Friday, June 30, 2017

Black-Eyed Susan for the Toy Theatre

I've been spending a lot of time lately looking at plates for 19th-century toy theatres. Readers of this blog might remember a popular post I did showing a toy-theatre version of Great Expectations by Charles Dickens.

The most popular play to be adapted for the toy theatre in the 19th-century was Isaac Pocock's The Miller and His Men. My own personal experience with the art form, however, began when I was at a Dickens conference in Canterbury, England. A gentleman there performed a toy-theatre version of Black-Eyed Susan by Dickens's friend and colleague Douglas Jerrold.

I watched in amazement while a single individual manipulated paper scenery and small cardboard characters to enact the drama. In the 19th century, a reader would recite the lines, sometimes working from a small prompt book with an abridged version of the play. In this case, the performer played a CD with his own voice reciting all the parts. He was apparently too preoccupied with working the mechanics of the theatre to say the lines as well!

Black-Eyed Susan was a popular play to adapt for the toy theatre. As the illustration from an abridged script shows, the juvenile theatricals were popular with both boys and girls. (And apparently cats, too!) In the back would be a backdrop, something like this print issued by J. Bailey:


Prints generally cost a penny if you wanted a plain, black-and-white version. You could also spend more for color prints. Often, however, children (or perhaps their parents) would color the plates by hand, which must have been part of the fun. Here's a hand-colored plate for Black-Eyed Susan:


In front of the backdrop, someone manipulating a toy theatre could add wings to give the illusion of three dimensions. Here is a plate of wings that could be cut out and dropped into slots in front of the backdrop:


Of course, a play isn't a play without characters. Toy-theatre owners would buy plates of characters from a play, color them, cut them out, and paste them to a card-stock backing to make them stand up properly. These characters could be inserted in slits in floor of the toy stage and manipulated from behind and underneath.

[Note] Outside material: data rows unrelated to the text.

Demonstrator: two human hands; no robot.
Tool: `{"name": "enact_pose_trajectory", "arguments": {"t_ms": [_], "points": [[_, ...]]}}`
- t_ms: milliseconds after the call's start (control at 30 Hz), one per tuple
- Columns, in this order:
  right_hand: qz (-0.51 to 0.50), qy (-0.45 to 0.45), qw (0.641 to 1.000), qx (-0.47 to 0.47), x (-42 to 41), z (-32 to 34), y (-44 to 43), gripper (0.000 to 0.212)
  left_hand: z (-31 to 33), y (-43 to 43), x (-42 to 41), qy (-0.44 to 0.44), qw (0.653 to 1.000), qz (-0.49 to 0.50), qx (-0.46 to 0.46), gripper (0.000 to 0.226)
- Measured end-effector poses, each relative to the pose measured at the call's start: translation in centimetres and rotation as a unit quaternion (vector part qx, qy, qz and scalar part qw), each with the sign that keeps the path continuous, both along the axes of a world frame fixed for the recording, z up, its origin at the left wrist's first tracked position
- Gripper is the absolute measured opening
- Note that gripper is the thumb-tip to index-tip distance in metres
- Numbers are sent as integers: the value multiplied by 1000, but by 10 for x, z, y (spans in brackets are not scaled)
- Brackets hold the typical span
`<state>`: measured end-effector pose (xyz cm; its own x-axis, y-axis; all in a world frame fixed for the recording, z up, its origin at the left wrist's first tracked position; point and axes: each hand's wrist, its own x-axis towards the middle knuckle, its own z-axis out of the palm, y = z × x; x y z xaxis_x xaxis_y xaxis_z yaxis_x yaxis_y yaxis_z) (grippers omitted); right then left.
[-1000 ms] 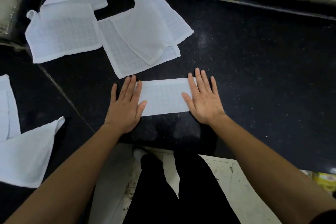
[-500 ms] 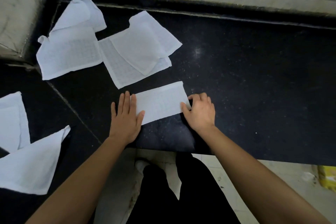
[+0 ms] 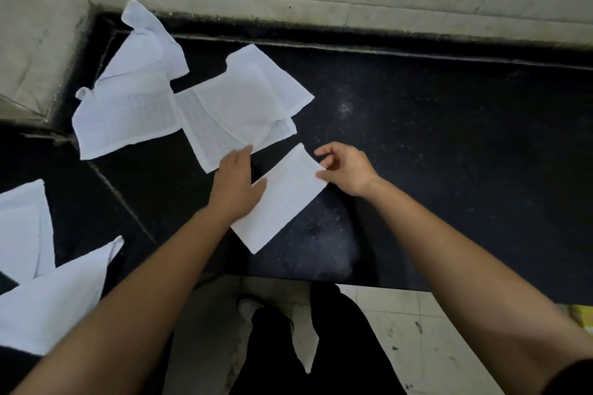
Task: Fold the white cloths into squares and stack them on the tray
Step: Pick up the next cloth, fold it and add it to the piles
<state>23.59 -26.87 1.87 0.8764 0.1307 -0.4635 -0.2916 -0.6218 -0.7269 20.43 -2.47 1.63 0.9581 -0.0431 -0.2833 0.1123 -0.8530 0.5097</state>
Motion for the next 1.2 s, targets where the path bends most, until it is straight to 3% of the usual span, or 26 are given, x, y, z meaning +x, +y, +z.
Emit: {"name": "enact_pose_trajectory", "arguments": {"t_ms": [200,300,367,433,633,1000,1200], "points": [[124,-51,991,-3,19,27,-18,43,22,-38,64,44,986,-155,50,90],[127,-65,990,1,23,39,-25,42,27,-48,77,14,973,-225,53,52],[110,-77,991,-4,25,44,-28,40,31,-51,82,-41,973,-216,64,23],[81,-104,991,-22,25,48,-28,38,35,-53,84,-80,978,-180,74,15],[68,-164,981,-81,-3,35,-11,32,29,-31,64,-155,968,-184,69,16],[184,-175,961,-111,-95,-18,43,28,-17,21,-21,-125,968,-199,85,23],[221,-260,931,-132,-112,-30,56,20,-30,31,-32,-140,964,-207,87,33]]}}
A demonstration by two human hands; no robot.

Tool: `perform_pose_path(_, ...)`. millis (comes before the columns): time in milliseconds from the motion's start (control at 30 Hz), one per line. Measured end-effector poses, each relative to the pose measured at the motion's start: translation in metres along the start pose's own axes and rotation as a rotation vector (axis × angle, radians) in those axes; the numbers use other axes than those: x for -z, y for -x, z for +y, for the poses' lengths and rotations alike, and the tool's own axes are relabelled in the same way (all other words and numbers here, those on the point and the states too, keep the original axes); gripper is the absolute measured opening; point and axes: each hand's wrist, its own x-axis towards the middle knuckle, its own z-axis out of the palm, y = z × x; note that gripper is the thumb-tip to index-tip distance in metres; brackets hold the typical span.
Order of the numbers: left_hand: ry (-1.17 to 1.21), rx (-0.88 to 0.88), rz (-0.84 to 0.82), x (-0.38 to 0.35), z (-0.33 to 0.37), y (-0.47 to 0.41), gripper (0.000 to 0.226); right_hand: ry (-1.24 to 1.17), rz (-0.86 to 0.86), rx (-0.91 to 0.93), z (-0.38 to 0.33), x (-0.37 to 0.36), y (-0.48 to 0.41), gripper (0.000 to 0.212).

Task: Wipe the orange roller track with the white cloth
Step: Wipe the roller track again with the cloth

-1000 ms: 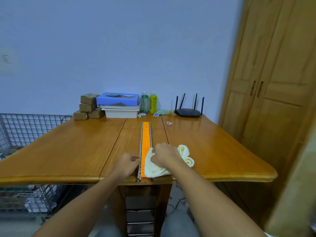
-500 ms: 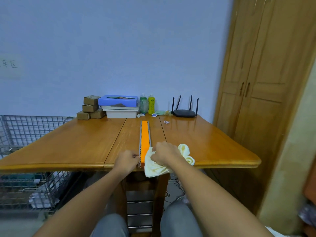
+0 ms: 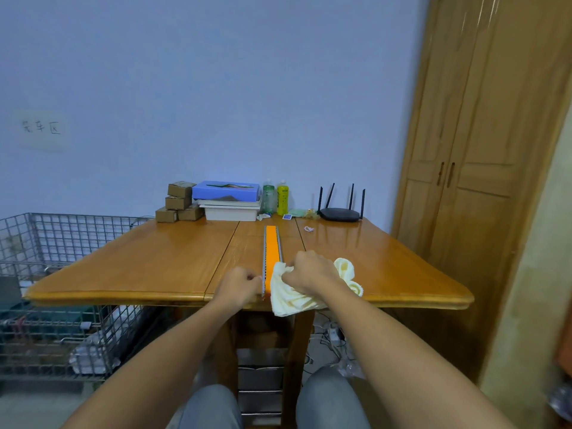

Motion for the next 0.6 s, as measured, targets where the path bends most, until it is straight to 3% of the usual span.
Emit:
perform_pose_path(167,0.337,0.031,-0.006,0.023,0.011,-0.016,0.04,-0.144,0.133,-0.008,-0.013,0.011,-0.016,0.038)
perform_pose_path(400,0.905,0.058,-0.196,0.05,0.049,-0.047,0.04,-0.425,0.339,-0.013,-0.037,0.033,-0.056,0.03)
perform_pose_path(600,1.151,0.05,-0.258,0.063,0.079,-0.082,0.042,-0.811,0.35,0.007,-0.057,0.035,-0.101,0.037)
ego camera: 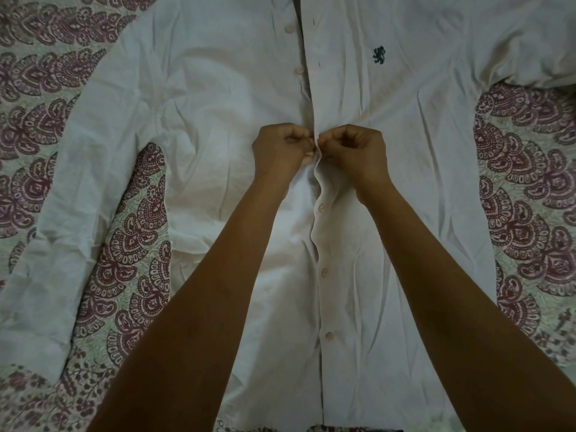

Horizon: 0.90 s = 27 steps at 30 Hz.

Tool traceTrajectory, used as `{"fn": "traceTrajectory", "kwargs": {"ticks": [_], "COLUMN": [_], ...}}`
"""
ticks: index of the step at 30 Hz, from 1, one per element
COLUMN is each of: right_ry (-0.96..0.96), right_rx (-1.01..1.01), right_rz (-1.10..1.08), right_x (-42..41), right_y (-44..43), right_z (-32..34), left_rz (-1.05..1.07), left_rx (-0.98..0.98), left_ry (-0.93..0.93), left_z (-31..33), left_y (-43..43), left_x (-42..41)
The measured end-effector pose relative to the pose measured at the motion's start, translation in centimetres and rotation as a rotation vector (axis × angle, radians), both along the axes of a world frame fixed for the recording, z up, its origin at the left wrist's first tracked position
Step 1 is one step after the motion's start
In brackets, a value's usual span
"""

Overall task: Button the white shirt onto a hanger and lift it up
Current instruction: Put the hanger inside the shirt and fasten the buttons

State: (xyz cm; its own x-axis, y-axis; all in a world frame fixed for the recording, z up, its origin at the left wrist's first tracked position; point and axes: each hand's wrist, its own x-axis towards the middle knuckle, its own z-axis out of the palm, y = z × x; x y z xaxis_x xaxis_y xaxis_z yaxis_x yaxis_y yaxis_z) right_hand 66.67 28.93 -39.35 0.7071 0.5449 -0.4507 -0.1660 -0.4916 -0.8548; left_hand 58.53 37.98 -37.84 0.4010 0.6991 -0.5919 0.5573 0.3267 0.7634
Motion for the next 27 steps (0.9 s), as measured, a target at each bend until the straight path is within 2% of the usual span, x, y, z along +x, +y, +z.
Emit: {"fn": "traceTrajectory", "kwargs": {"ticks": [5,9,12,23,27], "right_ry": [-0.378,-0.535,-0.572,-0.441,-0.471], "right_rx": [-0.055,-0.037,-0.016,0.055,0.047], "right_rz": [0.084,0.107,0.099,0.027,0.043], "right_x": [-1.3,-2.1,-2.5,-2.6,-2.3], "right_y": [0.0,0.3,0.2,-0.2,0.0], "right_z": [-0.6,-1.1,-1.4,-0.9,-0.9], "left_rz": [0.106,0.237,0.303,0.166,0.130], "left_rx": [-0.181,-0.427,-0.496,-0.305,-0.234], "left_ry": [-0.016,-0.103,-0.115,-0.064,-0.065], "left_z": [0.3,0.2,-0.2,-0.3,-0.5], "left_y": [-0.1,0.0,0.1,0.3,0.2], "left_x": [0.2,-0.1,0.0,0.1,0.1]}}
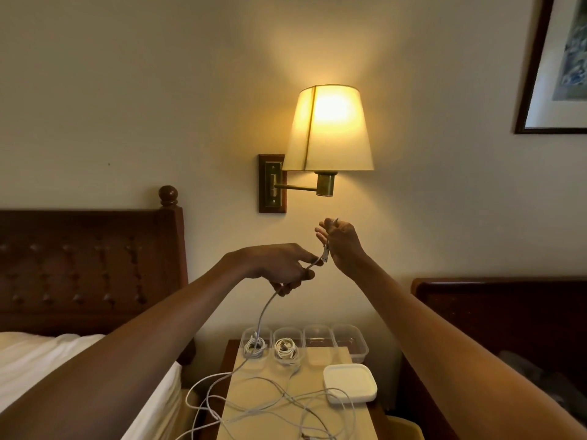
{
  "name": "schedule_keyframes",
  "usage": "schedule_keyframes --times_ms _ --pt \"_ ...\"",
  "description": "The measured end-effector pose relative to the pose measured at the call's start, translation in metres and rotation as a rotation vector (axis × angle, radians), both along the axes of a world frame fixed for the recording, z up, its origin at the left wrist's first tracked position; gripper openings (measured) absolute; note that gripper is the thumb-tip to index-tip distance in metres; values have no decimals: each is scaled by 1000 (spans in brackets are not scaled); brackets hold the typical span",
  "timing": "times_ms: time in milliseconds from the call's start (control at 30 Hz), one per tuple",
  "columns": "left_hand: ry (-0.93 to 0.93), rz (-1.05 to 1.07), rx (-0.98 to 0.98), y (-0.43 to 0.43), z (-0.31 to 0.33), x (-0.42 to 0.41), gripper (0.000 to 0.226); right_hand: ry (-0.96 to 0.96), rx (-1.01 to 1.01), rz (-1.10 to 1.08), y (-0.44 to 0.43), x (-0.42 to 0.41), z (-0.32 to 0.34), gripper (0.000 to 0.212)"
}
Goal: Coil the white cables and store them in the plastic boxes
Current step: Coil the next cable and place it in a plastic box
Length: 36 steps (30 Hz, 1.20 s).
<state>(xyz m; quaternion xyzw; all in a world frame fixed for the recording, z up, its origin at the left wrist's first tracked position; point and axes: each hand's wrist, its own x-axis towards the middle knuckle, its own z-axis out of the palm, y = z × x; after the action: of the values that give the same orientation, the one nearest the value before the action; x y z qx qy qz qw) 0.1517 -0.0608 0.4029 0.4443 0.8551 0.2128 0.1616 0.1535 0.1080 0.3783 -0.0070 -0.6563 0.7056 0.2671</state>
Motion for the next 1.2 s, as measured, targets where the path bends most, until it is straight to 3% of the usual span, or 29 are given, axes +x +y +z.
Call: schedule_keyframes --times_ms 167,267,500,767,1000,1200 --pt "415 -123 116 2 16 -5 25 -114 191 93 5 5 -5 29" --pt "432 -99 211 1 28 -14 21 -169 233 264 10 7 -12 24" --pt "502 6 445 -1 38 -43 13 -311 197 456 -1 14 -18 48" --pt "407 104 636 -5 23 -64 14 -259 -115 603 -9 20 -8 74" --pt "230 218 628 -15 -14 -80 18 -199 -154 512 -7 23 2 39" --pt "-34 260 465 -14 -37 -78 27 -89 -153 497 -11 17 18 44"
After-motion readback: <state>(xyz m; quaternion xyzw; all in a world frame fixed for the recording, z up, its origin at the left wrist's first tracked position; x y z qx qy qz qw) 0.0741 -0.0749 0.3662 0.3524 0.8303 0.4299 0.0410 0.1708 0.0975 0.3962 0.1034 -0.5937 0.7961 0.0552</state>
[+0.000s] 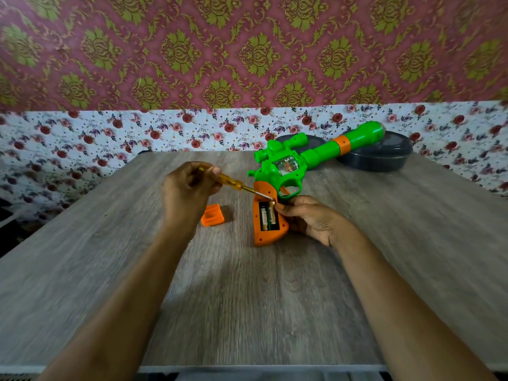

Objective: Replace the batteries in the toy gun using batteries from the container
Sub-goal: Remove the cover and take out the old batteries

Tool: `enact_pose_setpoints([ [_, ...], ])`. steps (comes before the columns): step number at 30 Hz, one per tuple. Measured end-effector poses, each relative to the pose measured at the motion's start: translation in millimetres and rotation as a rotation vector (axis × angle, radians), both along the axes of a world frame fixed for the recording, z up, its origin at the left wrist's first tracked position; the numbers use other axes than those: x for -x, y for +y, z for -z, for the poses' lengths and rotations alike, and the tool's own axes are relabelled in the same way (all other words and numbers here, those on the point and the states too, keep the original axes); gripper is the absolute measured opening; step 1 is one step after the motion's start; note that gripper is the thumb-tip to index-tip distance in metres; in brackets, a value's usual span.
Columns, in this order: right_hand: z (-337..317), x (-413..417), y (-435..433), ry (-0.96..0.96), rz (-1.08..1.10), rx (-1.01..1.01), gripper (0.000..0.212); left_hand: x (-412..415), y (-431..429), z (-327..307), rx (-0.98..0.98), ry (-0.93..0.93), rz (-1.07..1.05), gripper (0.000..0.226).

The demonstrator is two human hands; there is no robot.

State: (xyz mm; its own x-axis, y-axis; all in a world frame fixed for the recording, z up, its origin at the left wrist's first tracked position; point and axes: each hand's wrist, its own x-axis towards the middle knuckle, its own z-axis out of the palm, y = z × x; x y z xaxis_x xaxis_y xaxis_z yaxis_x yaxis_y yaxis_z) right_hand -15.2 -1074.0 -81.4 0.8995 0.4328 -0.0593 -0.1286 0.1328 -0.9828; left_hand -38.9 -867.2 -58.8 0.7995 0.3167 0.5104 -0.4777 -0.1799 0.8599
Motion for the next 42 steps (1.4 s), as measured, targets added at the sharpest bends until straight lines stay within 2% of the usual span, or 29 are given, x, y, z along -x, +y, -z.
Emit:
enact_pose_setpoints([
  [2, 0.7, -1.6, 0.4, 0.004, -0.002, -0.008, 0.016, -0.1, 0.0, -1.6, 0.100, -0.022, -0.061, 0.011],
  [5, 0.3, -2.5, 0.2, 0.012, -0.016, -0.021, 0.015, 5.1, -2.9, -7.5, 0.329, -0.032, -0.035, 0.019],
  [7, 0.3, -2.7, 0.5, 0.017, -0.020, -0.035, 0.016, 9.2, -6.6, -10.0, 0.354, -0.080, 0.018, 0.020],
  [13, 1.2, -2.6, 0.5, 0.011, -0.046, -0.066, 0.018, 14.9, -20.0, -8.0, 0.064, -0.238, 0.170, 0.013],
  [20, 3.0, -4.0, 2.4, 0.004, -0.085, -0.014, 0.018, 13.0, -23.6, -2.2, 0.011, -0.281, 0.256, 0.002],
  [26, 2.7, -3.7, 1.2, 0.007, -0.078, -0.020, 0.018, 14.9, -25.0, -1.6, -0.119, -0.313, 0.301, 0.002],
  [30, 1.9, -3.5, -0.3, 0.009, -0.058, -0.028, 0.019, 13.6, -20.9, -2.3, -0.238, -0.286, 0.248, 0.009],
  [32, 2.4, -3.5, -0.2, 0.009, -0.053, -0.016, 0.018, 12.7, -19.5, -2.2, -0.188, -0.216, 0.204, 0.020],
  [37, 2.4, -2.6, 0.6, -0.001, -0.037, -0.002, 0.017, 5.8, -11.5, -2.0, 0.136, 0.006, 0.054, 0.012],
  [42, 3.1, -3.6, -1.0, 0.012, -0.030, 0.001, 0.013, -4.4, -7.2, 10.1, 0.387, 0.186, 0.098, 0.014],
])
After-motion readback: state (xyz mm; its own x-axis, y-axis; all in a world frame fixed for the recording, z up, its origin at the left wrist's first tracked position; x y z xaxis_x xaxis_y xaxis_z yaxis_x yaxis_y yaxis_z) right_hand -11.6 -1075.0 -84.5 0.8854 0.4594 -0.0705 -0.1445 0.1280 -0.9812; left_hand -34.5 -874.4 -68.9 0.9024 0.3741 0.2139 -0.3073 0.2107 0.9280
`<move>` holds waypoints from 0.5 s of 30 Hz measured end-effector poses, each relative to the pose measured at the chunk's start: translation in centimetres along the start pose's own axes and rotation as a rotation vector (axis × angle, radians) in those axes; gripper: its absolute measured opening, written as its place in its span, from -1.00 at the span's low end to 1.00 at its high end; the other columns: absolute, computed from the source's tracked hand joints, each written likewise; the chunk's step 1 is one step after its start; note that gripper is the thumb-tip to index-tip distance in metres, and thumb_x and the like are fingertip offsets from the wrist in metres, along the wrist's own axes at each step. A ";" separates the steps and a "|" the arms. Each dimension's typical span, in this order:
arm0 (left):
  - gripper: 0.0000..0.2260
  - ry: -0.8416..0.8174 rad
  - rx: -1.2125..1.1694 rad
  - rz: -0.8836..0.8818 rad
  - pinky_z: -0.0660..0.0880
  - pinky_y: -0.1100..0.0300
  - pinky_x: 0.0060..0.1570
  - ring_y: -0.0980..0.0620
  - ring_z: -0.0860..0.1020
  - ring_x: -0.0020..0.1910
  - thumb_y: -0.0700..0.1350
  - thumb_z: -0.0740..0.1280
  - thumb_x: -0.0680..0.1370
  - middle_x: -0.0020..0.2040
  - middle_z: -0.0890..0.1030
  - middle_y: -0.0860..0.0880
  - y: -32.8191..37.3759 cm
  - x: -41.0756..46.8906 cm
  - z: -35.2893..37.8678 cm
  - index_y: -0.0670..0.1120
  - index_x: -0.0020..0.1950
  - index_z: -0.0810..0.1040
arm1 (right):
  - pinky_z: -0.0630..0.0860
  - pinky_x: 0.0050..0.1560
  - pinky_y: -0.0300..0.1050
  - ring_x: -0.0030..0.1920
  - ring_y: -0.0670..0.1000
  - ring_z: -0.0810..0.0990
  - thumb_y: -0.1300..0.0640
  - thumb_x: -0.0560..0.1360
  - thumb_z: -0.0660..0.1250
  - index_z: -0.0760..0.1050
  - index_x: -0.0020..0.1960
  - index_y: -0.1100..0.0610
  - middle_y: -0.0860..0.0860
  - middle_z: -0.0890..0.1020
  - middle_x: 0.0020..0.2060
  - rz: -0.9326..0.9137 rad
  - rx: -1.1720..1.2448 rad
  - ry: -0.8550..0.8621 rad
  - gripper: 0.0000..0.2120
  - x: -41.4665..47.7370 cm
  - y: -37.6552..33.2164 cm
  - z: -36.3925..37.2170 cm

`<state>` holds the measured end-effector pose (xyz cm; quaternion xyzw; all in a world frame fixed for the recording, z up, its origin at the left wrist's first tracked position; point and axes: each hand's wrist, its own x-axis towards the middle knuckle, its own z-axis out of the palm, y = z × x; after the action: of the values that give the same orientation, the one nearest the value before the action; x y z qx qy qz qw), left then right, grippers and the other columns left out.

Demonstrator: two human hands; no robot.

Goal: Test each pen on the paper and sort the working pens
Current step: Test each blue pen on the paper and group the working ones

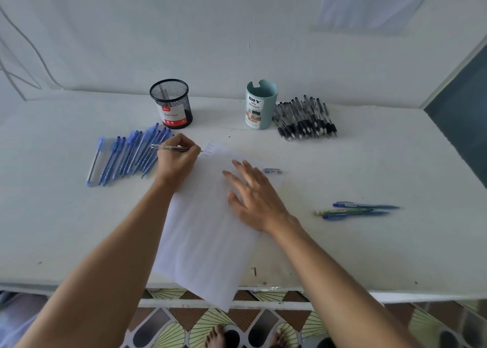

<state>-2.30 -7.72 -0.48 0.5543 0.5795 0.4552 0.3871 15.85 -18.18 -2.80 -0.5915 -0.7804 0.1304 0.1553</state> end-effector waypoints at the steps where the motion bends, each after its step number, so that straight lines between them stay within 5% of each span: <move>1: -0.95 0.006 0.014 -0.006 0.34 0.33 -0.48 0.12 0.42 -0.44 -0.34 0.34 0.45 -0.37 0.52 -0.07 -0.3 0.1 0.0 -0.26 -0.21 0.55 | -0.18 0.57 -0.01 0.61 0.07 -0.07 -0.04 0.66 0.05 0.15 0.60 0.04 0.06 0.04 0.62 0.016 -0.032 -0.045 -0.47 0.1 0.1 0.2; 5: -0.88 0.007 0.040 -0.013 0.27 0.24 -0.46 0.04 0.33 -0.42 -0.30 0.34 0.43 -0.40 0.44 -0.07 -1.1 0.7 -0.2 -0.26 -0.29 0.46 | -0.25 0.57 0.00 0.61 0.03 -0.14 -0.11 0.67 -0.01 -0.02 0.63 0.03 0.02 -0.05 0.62 0.049 -0.124 -0.109 -0.42 0.4 0.3 0.8; 15: -0.82 -0.023 0.136 0.015 0.31 0.23 -0.41 0.07 0.36 -0.44 -0.30 0.39 0.42 -0.46 0.42 0.03 -1.3 1.0 -0.2 -0.19 -0.36 0.48 | -0.21 0.58 -0.01 0.61 0.03 -0.08 -0.11 0.66 0.04 0.06 0.62 0.03 0.02 0.02 0.62 0.052 -0.099 -0.066 -0.43 0.4 0.2 0.8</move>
<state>-2.92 -6.73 -1.64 0.5888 0.6002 0.4113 0.3520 15.61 -17.80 -3.59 -0.6138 -0.7751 0.1148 0.0965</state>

Just as real theatres reused stock scenery for different plays, toy-theatre owners could reuse elements from one play for multiple toy productions. Printers sometimes offered plates like these which could be used with multiple dramas:


By the 20th century, the fad seems to have died down, but these home theatricals were popular for many years. They fed young people's imaginations and allowed them to savor the memory of entertainments they had enjoyed on stage. In many ways, I suspect the Star Wars figures of my own generation were not terribly different.